DESCRIPTION OF THE TASK:
Print each line below verbatim, skipping every picture.
▬▬▬▬▬▬
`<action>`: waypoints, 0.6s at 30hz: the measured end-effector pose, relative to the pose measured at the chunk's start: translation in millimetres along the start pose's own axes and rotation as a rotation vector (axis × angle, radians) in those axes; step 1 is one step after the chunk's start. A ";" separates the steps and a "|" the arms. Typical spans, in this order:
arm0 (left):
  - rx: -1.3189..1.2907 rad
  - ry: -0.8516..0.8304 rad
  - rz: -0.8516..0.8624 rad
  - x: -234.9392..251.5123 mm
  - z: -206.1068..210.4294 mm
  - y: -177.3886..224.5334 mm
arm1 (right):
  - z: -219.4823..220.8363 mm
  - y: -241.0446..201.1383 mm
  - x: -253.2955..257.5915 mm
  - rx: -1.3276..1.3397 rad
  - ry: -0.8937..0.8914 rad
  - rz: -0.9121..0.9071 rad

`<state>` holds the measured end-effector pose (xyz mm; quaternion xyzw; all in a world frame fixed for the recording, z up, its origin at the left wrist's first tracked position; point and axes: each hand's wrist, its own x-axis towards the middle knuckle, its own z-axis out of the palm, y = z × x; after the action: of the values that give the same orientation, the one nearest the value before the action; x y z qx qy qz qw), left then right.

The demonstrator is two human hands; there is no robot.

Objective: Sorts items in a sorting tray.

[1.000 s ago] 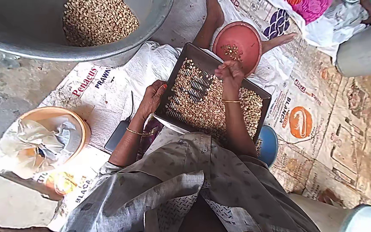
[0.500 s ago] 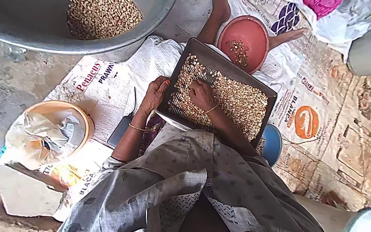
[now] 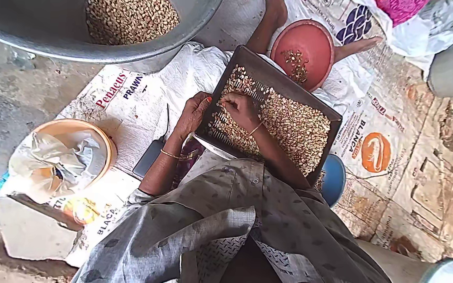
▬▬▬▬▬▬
SOLUTION BELOW:
`<action>`: waypoints, 0.6s at 30hz: the measured end-effector pose, relative to the pose measured at the chunk's start: translation in millimetres along the start pose's own axes and rotation as a rotation vector (axis × angle, radians) in those axes; step 1 is one step after the chunk's start. A ";" separates the steps and a "|" the arms. Typical spans, in this order:
arm0 (left):
  - rx: -1.3189..1.2907 rad
  - ry: -0.8516..0.8304 rad
  - rz: -0.8516..0.8624 rad
  - x: -234.9392..251.5123 mm
  - z: -206.1068..210.4294 mm
  - y: -177.3886..224.5334 mm
arm1 (right):
  - z: -219.4823..220.8363 mm
  - y: -241.0446..201.1383 mm
  - x: -253.2955..257.5915 mm
  - rx: -1.3276..1.3397 rad
  - ry: -0.8937..0.8914 rad
  - rz: -0.9121..0.9071 rad

`<state>` holds the measured end-effector pose (xyz mm; quaternion xyzw; all in a world frame fixed for the recording, z up, its origin at the left wrist's first tracked position; point and axes: each hand's wrist, its own x-axis towards the middle knuckle, its own z-axis out of the palm, y = z × x; after the action: of the values that give the same orientation, the one nearest the value before the action; x y z qx qy qz qw), left then right.

The demonstrator is two human hands; there is no robot.

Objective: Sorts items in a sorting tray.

[1.000 s ago] 
[0.500 s ago] 
[now] 

This exercise is now complete.